DÉCLARATIONS À ÉVITER

Rien n’y fait ! Malgré les formations, les posts ici et ailleurs, les livres, nous continuons à lire dans des procès-verbaux des formules qui n’ont rien à y faire.

Je fais donc ici un petit rappel :

1/ Tirer Ă  une reprise

Nous lisons ça très souvent : « j’ai ouvert le feu à une reprise ».
Qu’est-ce que ça veut dire ?
On peut tirer à plusieurs reprises puisqu’il s’agit alors de tirer plus d’une fois, mais si on tire une fois…eh bien on tire une fois. Il n’y a pas de « reprise » puisque la reprise, c’est l’action de faire de nouveau.
Essayons de donner du sens à ce qu’on écrit.
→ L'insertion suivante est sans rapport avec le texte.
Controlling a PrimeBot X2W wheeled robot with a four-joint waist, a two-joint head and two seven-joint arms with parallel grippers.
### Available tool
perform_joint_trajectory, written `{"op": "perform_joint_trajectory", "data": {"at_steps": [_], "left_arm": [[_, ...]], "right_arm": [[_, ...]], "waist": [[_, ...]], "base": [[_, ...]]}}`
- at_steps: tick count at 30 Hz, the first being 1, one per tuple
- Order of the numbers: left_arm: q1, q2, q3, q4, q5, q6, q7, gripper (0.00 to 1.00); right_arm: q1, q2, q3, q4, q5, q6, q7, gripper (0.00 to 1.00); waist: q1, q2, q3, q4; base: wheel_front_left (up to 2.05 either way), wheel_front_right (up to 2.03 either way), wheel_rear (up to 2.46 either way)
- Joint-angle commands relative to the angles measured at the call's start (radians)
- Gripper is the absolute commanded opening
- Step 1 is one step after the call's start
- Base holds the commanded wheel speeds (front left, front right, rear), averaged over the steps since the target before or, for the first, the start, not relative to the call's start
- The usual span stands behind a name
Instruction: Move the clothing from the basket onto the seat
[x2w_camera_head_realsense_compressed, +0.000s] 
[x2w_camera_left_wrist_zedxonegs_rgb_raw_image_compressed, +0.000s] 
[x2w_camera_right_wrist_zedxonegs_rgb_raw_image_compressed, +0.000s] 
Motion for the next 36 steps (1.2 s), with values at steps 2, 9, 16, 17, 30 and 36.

2/ L’usage de la force strictement nécessaire

Je vous rappelle que ce n’est pas à juger de la parfaite adéquation de la force employée avec ce qui était nécessaire.
C’est le travail du juge.
En écrivant ça vous pensez persuader le lecteur de votre bonne conduite alors qu’en réalité vous ne faites que l’agacer.
Contentez-vous de décrire les actes de contraintes et d’en expliquer la raison, ce sera plus pertinent.

3/ On a reçu des projectiles

Il y a une différence en termes de dangerosité entre les projectiles que vous pouvez recevoir.
Si vous recevez des œufs c’est votre orgueil qui peut être atteint.
Si ce sont des pavés il en va différemment.
Tentez autant que possible de décrire ce que vous recevez, surtout si ça vous a conduits à utiliser la force.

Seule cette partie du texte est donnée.